I try to understand what she is saying. I watch her mouth move. I hear words. Ten percent. Ten percent.

And then Mother is suddenly fierce. A lion. Within inches of my face. ‘But it is the most important ten percent. Do you hear me? The most important.’


I lie in

my bed. I stare at the ceiling. Claire paces. Leaves. Comes back. Pleads. Informs. I listen but I don’t respond. Lily comes in, too. Watches. Whispers to Claire. Steps closer to me. Leaves. And comes back.

They don’t know what to do with me. Father is coming. Claire called him. Hours ago. It is now the middle of the night. Two A.M. He will explain it all, Claire says. When he gets here. He will make me understand. And yet she sits on the edge of my bed and tries to explain herself.
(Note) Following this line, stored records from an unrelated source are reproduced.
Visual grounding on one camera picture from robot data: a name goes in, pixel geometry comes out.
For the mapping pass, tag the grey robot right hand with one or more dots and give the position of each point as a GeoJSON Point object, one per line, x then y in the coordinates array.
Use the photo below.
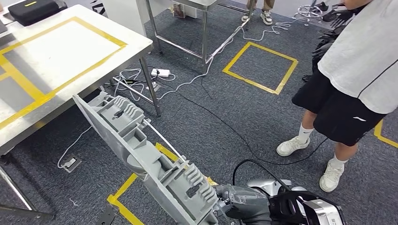
{"type": "Point", "coordinates": [245, 202]}

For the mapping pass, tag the silver plastic wheel hubcap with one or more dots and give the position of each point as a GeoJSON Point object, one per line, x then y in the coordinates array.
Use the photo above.
{"type": "Point", "coordinates": [174, 186]}

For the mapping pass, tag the stainless steel workbench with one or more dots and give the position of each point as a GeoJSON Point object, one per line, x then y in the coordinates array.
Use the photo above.
{"type": "Point", "coordinates": [130, 40]}

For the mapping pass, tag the white power strip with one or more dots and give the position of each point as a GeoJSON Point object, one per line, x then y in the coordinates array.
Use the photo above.
{"type": "Point", "coordinates": [160, 72]}

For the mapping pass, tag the person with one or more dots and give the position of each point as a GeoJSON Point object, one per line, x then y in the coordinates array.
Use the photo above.
{"type": "Point", "coordinates": [357, 62]}
{"type": "Point", "coordinates": [266, 17]}
{"type": "Point", "coordinates": [323, 46]}

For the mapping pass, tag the grey floor socket box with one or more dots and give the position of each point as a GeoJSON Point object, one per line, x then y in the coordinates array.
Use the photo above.
{"type": "Point", "coordinates": [71, 163]}

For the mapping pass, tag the chrome stool base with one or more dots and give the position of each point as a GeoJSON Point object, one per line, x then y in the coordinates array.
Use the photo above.
{"type": "Point", "coordinates": [307, 11]}

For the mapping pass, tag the black zip case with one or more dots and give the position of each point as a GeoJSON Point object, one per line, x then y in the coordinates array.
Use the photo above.
{"type": "Point", "coordinates": [34, 11]}

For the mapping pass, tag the stainless steel table frame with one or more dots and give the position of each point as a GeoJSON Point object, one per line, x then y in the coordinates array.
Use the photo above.
{"type": "Point", "coordinates": [204, 37]}

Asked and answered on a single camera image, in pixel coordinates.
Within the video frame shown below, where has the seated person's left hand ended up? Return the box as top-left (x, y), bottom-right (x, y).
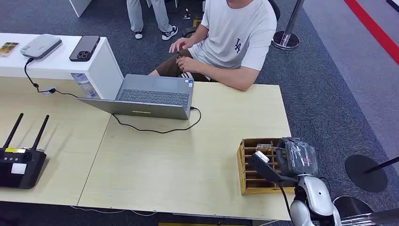
top-left (176, 56), bottom-right (204, 74)

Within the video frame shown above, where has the seated person's right hand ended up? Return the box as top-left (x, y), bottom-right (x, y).
top-left (168, 37), bottom-right (195, 54)

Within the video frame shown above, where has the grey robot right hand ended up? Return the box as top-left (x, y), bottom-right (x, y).
top-left (276, 137), bottom-right (319, 178)

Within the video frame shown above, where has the wooden slotted card holder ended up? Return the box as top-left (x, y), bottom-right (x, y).
top-left (236, 138), bottom-right (301, 196)

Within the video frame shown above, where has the hotel card in holder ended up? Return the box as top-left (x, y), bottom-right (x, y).
top-left (255, 143), bottom-right (275, 153)

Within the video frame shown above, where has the standing person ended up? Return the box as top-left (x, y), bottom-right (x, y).
top-left (126, 0), bottom-right (179, 41)

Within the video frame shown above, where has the seated person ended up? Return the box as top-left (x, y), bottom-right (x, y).
top-left (148, 0), bottom-right (278, 92)

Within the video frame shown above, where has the colourful printed card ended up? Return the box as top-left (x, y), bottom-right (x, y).
top-left (0, 42), bottom-right (20, 58)

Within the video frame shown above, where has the grey open laptop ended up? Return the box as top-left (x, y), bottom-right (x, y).
top-left (77, 73), bottom-right (195, 121)

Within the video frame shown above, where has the white counter cabinet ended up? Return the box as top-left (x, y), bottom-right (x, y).
top-left (0, 32), bottom-right (125, 100)

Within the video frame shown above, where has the dark smartphone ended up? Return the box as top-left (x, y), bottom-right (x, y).
top-left (69, 35), bottom-right (101, 62)

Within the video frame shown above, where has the chrome stanchion with round base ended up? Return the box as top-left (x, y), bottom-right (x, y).
top-left (271, 0), bottom-right (305, 51)

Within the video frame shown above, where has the clear plastic water bottle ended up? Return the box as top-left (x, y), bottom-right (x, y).
top-left (71, 73), bottom-right (100, 99)

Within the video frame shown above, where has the white furniture panel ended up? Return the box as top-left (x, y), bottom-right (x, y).
top-left (69, 0), bottom-right (93, 18)

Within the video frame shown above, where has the grey flat power bank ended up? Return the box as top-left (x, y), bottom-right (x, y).
top-left (20, 33), bottom-right (63, 61)

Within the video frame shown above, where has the black controller with two antennas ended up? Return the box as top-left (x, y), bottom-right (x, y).
top-left (0, 113), bottom-right (50, 190)

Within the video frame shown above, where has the black wrist camera, pale box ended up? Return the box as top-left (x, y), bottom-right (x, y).
top-left (247, 150), bottom-right (299, 185)

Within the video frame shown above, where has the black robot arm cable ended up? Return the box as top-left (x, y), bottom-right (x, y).
top-left (277, 183), bottom-right (294, 220)

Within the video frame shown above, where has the black laptop power cable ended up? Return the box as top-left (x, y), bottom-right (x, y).
top-left (112, 106), bottom-right (202, 134)

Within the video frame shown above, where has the silver-post stanchion, black base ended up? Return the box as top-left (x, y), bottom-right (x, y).
top-left (331, 195), bottom-right (399, 226)

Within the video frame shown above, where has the black power bank cable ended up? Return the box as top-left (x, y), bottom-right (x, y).
top-left (24, 57), bottom-right (82, 99)

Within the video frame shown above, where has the thin white cable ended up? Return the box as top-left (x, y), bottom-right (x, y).
top-left (70, 205), bottom-right (158, 218)

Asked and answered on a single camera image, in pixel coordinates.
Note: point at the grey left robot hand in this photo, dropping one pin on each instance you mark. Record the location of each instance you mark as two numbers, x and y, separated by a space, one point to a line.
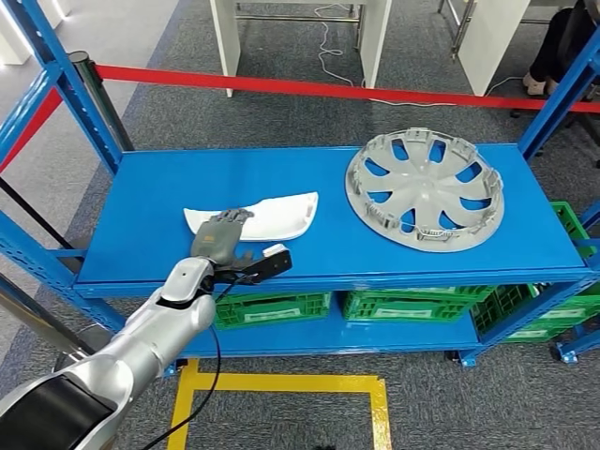
216 239

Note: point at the white plastic car part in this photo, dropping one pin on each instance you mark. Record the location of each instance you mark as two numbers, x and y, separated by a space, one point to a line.
276 217

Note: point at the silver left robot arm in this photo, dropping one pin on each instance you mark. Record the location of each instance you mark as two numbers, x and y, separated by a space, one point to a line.
140 348

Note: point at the green plastic crate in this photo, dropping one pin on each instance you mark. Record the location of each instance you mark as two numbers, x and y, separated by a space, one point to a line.
569 226
501 310
567 313
520 334
272 307
412 304

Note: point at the yellow floor tape square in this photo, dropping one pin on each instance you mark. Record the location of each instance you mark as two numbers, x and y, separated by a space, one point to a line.
281 383

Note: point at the long red barrier belt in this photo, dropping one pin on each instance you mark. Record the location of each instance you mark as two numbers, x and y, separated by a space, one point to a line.
281 85

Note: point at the short red barrier belt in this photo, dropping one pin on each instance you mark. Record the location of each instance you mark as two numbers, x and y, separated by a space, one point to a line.
32 127

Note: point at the silver wheel hubcap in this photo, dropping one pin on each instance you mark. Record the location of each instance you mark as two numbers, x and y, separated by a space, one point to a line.
422 192

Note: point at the white furniture block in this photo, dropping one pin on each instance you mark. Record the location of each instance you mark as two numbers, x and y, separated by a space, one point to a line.
13 43

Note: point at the person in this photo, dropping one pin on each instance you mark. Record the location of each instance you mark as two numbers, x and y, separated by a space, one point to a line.
553 43

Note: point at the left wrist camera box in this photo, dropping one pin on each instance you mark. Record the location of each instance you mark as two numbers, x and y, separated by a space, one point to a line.
267 266

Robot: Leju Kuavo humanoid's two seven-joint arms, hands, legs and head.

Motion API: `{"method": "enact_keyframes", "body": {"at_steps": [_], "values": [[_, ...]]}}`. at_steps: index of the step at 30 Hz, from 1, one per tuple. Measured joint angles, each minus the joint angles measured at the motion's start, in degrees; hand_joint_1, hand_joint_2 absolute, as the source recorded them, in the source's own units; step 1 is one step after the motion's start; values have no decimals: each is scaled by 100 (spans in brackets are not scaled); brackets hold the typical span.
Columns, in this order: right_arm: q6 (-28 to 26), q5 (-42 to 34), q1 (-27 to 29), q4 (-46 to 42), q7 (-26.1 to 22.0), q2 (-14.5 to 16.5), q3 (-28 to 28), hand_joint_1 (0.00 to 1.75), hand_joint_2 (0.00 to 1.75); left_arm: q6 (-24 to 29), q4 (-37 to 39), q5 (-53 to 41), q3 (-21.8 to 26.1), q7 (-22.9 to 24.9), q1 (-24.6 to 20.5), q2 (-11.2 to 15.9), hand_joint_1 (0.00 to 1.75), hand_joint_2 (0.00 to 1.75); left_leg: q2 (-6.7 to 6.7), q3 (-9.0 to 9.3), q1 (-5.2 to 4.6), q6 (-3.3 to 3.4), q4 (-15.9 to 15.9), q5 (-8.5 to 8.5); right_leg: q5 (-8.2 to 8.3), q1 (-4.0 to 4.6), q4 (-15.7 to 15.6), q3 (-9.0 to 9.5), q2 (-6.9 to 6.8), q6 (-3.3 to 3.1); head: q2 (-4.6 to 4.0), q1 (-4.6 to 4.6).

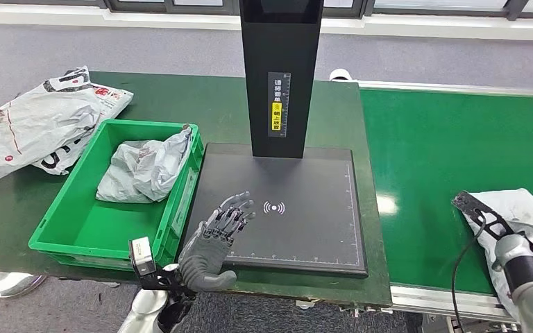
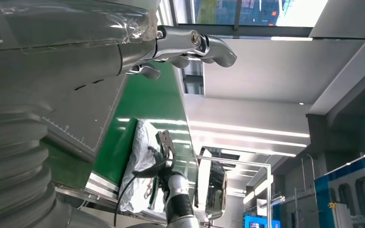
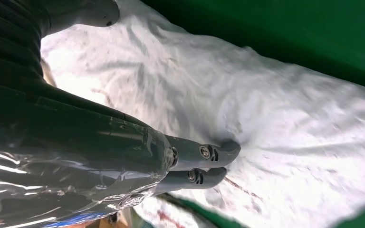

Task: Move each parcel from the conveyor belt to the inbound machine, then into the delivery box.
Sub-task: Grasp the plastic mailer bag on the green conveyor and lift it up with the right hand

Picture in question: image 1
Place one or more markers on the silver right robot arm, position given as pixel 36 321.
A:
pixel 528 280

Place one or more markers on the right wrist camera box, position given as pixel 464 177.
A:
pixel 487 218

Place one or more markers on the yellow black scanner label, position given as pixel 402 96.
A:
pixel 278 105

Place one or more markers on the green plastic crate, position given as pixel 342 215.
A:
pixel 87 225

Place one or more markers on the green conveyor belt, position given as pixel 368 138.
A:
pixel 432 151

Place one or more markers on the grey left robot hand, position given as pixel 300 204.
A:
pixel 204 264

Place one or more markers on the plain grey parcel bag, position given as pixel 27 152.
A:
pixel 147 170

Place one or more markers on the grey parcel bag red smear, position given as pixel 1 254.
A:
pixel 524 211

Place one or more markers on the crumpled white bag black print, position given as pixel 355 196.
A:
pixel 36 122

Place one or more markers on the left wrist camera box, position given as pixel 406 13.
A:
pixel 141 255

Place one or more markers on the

‘You were burned so badly, Jenna. We tried everything. Even with all the temporary grafts, you were losing so much fluid. We had you stabilized for a few days. I was so hopeful. But then the infections set in and we were losing you fast. The antibiotics weren’t working. There wasn’t time for a lot of decisions. Your father pulled me into a closet, Jenna. A closet! That’s where we had to decide. He whispered to me the only possible way of saving you. We had to make a choice—save you the only way we knew how or let you die. Any parent in the world would have made the choice we did.’ Her hands knead the side of my bed. She stands. Circles my room. Returns to the end of my bed.

‘We had you moved. Immediately. To a private facility. A private room. All physicians on your case were dismissed, except for the ones who worked with your father at Fox BioSystems. The infection was moving so rapidly through you. Your father actually injected you with the nanobots while you were in an ambulance en route to the new facility. They had to start the brain scan right away.’


She stands again. Her face is alert. Careful. Bright. She is encouraged that I spoke. She shouldn’t be.

‘Your veins were collapsing. We weren’t sure how much longer your heart could last. Blood circulation is critical for a good scan. They take at least six minutes. Vital organs were already shutting down. By the time they got you to surgery, your heart had stopped twice. They had the Bio Gel waiting. They saved as much as was still viable.’

She comes close. White. She falls to her knees beside my bed and takes my gashed hand in hers. She holds it like it is keeping her from dissolving away. ‘The butterfly, Jenna. That’s what they call it. The heart of the brain. That you still have.’

And the rest. My memories? My history? Those aren’t all in the butterfly. What is the rest? How am I remembering so many things? Nearly everything now. Except the accident.

I close my eyes. I want her to go away. I don’t want to talk about butterflies or hearts. I don’t even want answers. I don’t want her. I feel her cheek against my hand. Her breath. Her need. And then she slowly lets go and leaves.

I open my eyes again. My room is dark. The silence of the house is a heavy blanket. It pins me to my bed.


There was a moment in the darkness when the fear lifted.